World indoor high jump champion Dimitris Chondrokoukis left after testing positive for anabolic steroid Stanozolol, the same one that Canadian sprinter Ben Johnson used before the 1988 Seoul Games.
On Wednesday, the team expelled triple-jumper Paraskevi Papachristou for tweeting a remark on African immigrants that was slammed as racist.
“I’m in a state of disbelief,” triple Olympic champion Dimas told Reuters in an interview.
“The mood among the team is extremely dark,” added the 40-year-old, who is president of the country’s weightlifting federation and also last month won a seat in parliament for the country’s co-ruling Socialist PASOK party.
Greek sport has been tainted by several doping cases in recent years and Dimas took charge of the weightlifting federation after a 2008 doping scandal involving 11 weightlifters who tested positive for banned substances.
He has since worked hard to stamp out doping and said he was proud that no cases had been reported in Greek weightlifting on his watch.

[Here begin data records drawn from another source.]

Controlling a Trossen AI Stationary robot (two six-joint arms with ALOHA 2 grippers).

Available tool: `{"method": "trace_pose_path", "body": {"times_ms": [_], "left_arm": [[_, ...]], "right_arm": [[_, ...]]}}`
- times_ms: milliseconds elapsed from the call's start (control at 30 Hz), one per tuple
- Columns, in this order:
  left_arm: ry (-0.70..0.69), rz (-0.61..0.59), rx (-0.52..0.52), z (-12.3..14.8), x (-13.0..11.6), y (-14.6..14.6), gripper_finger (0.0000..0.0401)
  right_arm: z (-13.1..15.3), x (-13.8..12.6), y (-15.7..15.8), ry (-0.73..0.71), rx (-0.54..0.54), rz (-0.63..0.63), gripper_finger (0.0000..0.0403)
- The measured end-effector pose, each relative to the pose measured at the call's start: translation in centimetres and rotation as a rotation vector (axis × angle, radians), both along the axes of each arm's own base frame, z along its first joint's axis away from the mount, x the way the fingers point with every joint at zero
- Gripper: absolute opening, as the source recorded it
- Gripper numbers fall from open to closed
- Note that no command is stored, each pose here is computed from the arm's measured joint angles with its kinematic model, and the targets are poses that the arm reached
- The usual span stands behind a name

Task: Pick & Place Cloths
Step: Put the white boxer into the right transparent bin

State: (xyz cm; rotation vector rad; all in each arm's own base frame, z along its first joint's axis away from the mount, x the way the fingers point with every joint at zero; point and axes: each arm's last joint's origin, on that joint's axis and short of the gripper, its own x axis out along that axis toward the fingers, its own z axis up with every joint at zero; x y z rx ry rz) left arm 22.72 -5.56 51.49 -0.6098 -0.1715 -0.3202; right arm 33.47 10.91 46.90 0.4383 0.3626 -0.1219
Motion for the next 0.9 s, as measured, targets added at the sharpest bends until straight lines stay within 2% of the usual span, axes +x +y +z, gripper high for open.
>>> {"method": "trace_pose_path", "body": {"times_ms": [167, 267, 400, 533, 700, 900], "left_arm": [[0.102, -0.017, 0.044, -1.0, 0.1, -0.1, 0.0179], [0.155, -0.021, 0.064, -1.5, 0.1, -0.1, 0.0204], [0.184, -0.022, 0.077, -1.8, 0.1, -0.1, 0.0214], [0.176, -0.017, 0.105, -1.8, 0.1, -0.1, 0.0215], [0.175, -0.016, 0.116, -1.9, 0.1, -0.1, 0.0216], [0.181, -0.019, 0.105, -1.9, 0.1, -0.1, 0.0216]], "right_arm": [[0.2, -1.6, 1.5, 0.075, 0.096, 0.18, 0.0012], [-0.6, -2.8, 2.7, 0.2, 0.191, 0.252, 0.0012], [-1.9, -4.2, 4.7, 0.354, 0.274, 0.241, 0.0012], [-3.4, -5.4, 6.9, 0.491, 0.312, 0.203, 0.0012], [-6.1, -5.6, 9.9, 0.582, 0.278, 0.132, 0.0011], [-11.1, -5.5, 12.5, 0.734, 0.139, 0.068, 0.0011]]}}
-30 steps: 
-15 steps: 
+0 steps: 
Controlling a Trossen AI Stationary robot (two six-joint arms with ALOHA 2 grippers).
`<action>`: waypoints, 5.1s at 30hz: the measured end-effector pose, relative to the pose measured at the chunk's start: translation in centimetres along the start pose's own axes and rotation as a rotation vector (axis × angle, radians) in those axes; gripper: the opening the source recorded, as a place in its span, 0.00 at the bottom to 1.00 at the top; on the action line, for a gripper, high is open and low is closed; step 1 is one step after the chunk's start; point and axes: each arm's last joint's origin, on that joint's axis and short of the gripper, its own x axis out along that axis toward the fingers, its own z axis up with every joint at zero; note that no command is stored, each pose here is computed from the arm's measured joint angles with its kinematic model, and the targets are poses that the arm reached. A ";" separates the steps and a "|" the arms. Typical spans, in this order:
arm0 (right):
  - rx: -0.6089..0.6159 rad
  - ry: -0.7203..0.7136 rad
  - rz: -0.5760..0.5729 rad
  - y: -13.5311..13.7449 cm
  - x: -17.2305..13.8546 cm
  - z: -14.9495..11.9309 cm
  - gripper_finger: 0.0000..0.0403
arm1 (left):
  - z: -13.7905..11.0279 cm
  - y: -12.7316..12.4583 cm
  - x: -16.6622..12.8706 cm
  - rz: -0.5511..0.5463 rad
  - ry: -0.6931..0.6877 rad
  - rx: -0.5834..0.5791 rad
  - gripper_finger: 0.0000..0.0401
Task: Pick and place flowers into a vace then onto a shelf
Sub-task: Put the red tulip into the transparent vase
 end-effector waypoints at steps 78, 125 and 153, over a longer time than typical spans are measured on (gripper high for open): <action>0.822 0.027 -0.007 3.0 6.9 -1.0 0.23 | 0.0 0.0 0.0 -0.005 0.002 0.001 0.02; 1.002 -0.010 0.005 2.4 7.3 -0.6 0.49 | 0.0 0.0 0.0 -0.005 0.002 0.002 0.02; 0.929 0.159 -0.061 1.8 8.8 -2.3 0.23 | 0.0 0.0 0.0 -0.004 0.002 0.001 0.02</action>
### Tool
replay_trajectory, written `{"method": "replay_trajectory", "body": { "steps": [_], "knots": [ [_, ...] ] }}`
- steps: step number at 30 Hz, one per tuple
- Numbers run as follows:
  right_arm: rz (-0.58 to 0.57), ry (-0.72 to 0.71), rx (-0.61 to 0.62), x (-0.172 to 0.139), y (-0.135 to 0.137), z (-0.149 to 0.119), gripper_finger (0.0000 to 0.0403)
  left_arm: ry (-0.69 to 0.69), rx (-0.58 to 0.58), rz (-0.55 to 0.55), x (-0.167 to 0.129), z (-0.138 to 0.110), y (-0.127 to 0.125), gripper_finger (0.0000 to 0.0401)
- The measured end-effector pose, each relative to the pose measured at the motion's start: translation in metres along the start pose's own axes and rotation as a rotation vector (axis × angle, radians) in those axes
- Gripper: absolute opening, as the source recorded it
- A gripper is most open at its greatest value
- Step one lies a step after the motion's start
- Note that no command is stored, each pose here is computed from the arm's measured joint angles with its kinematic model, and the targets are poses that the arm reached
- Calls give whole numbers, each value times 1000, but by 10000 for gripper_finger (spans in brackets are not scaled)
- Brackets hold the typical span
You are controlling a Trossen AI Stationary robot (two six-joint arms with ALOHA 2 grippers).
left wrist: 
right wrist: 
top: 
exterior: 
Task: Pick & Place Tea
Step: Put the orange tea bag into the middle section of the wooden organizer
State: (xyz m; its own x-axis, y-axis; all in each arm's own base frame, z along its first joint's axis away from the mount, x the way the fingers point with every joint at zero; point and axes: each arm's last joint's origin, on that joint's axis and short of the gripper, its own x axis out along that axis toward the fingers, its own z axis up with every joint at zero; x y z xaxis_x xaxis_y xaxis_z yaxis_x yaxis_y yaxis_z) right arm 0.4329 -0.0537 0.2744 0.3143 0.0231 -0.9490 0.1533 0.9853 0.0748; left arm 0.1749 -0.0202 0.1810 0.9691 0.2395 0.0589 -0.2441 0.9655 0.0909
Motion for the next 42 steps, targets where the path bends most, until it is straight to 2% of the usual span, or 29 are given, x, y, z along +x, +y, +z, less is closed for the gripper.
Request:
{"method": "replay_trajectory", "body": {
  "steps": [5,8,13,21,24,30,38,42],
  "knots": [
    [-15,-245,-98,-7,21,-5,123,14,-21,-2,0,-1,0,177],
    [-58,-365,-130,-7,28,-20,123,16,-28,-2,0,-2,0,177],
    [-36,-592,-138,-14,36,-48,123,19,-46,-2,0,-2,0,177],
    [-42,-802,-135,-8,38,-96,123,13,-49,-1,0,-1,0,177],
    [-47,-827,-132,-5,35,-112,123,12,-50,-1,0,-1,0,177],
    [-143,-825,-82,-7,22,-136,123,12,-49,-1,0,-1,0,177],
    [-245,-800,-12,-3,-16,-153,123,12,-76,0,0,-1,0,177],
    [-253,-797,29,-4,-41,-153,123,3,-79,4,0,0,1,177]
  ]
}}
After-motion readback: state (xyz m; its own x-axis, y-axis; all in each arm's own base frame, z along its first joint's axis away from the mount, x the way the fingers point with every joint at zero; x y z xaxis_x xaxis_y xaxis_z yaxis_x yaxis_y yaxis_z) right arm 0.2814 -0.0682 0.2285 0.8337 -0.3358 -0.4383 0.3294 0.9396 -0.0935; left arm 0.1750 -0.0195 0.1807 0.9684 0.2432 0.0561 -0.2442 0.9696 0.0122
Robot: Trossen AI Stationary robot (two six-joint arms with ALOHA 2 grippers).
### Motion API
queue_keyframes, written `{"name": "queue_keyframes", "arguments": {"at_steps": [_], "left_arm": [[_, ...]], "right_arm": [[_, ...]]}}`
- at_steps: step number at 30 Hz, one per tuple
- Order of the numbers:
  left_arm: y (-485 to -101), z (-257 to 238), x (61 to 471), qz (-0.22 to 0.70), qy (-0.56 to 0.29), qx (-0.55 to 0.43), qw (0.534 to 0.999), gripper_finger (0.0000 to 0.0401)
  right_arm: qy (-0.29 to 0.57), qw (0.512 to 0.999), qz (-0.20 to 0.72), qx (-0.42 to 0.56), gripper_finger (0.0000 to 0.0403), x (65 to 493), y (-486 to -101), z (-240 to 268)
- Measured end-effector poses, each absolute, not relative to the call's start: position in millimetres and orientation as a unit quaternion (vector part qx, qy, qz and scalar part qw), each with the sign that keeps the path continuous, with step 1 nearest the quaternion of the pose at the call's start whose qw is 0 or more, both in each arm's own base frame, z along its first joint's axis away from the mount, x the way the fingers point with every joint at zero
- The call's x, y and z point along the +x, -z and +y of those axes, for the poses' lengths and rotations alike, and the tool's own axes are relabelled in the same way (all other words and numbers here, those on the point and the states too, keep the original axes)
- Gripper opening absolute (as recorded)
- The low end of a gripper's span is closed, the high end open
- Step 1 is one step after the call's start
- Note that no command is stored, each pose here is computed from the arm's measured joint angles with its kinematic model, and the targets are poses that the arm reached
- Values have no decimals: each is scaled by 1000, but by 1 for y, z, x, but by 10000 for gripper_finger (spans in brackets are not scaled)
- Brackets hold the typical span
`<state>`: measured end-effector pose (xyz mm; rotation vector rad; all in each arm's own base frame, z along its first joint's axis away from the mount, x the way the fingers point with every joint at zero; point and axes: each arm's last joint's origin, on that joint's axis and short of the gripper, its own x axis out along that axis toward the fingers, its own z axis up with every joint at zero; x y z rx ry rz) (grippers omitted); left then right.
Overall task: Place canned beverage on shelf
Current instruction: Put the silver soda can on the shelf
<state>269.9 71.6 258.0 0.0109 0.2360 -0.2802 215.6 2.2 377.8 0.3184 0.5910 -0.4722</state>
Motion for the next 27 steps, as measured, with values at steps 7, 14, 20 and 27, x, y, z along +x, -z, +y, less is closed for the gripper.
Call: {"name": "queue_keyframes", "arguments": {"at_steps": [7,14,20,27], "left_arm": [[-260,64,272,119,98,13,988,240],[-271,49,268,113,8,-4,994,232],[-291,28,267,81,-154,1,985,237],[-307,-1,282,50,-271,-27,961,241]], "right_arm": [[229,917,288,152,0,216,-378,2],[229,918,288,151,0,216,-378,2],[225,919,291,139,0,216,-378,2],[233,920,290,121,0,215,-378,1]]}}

“Greek athletics has experienced too many doping cases in recent years and we simply can’t take any more,” he said, adding he would do his best to help his weightlifters get over Thursday’s shock.
“I am confident that as a team we can get over this shock quickly and win medals for the Greek people — we owe it to them.”
Dimas, who won three World Championship titles, said he did not expect either Chondrokoukis or Papachristou to be involved in such scandals.
“I knew them as serious, hard-working athletes, very polite and always respecting the rules,” he said.
Chondrokoukis, 24, was one of Greece’s best medal hopes in track and field and earlier this year won the World Indoor Championships in Istanbul with a personal best of 2.33 metres. His personal best outdoors is 2.32.
Papachristou told Reuters she was sleepless, bitter about her exclusion from the Olympic Games and felt the punishment was excessive, but intended to accept it and move on.
Dimas chided her for being careless: “You need to be very careful and I think it is a very harsh lesson for her... when you are a public figure and representing your country in any capacity you cannot make comments”.
The two athletes have stirred controversy in Greece but nowhere near the scandal caused by former sprinting stars Kostas Kenteris and Katerina Thanou, who missed their doping test and were subsequently expelled from the Athens 2004 Olympics.